Input data

BEGIN

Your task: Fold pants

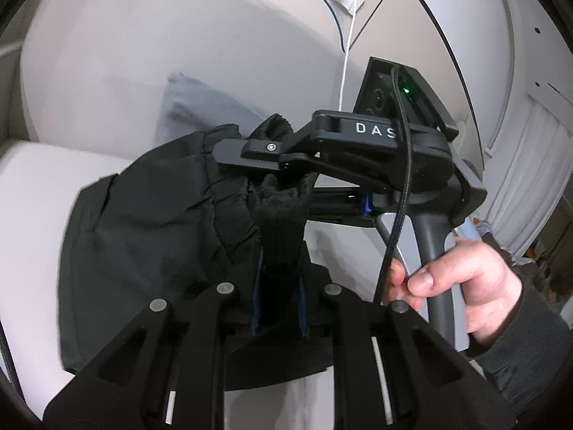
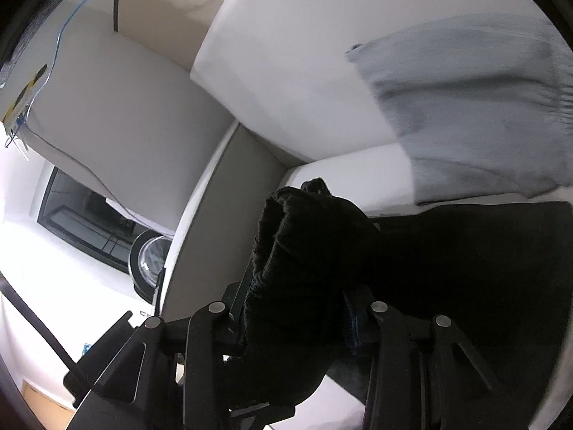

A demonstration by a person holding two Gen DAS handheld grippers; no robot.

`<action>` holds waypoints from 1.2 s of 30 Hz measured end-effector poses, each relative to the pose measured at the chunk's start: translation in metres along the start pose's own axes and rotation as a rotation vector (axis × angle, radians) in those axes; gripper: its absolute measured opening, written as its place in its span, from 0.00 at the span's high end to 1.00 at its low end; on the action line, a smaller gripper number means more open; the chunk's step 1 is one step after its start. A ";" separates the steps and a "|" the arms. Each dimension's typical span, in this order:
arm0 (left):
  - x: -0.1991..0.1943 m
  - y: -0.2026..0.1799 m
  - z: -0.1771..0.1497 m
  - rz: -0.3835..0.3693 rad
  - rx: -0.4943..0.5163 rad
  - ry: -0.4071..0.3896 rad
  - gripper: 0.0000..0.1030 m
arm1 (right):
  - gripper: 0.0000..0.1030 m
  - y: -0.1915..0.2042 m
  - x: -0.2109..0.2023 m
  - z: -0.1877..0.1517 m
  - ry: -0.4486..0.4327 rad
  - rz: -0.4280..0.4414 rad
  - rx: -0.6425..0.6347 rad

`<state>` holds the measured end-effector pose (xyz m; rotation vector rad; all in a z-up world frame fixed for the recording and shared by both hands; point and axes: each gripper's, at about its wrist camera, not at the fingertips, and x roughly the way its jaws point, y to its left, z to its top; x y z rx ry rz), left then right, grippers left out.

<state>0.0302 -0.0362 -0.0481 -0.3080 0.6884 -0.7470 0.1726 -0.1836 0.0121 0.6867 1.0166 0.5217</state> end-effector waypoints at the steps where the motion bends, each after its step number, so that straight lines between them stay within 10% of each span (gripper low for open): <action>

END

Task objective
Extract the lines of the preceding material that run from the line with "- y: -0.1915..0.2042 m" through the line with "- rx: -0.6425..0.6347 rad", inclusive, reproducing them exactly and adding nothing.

Answer to the exercise
  - y: -0.1915..0.2042 m
  - x: -0.2109..0.2023 m
  - z: -0.1877..0.1517 m
  - ry: -0.4486..0.4327 rad
  - rz: -0.4280..0.4414 rad
  - rx: -0.6425..0.6347 rad

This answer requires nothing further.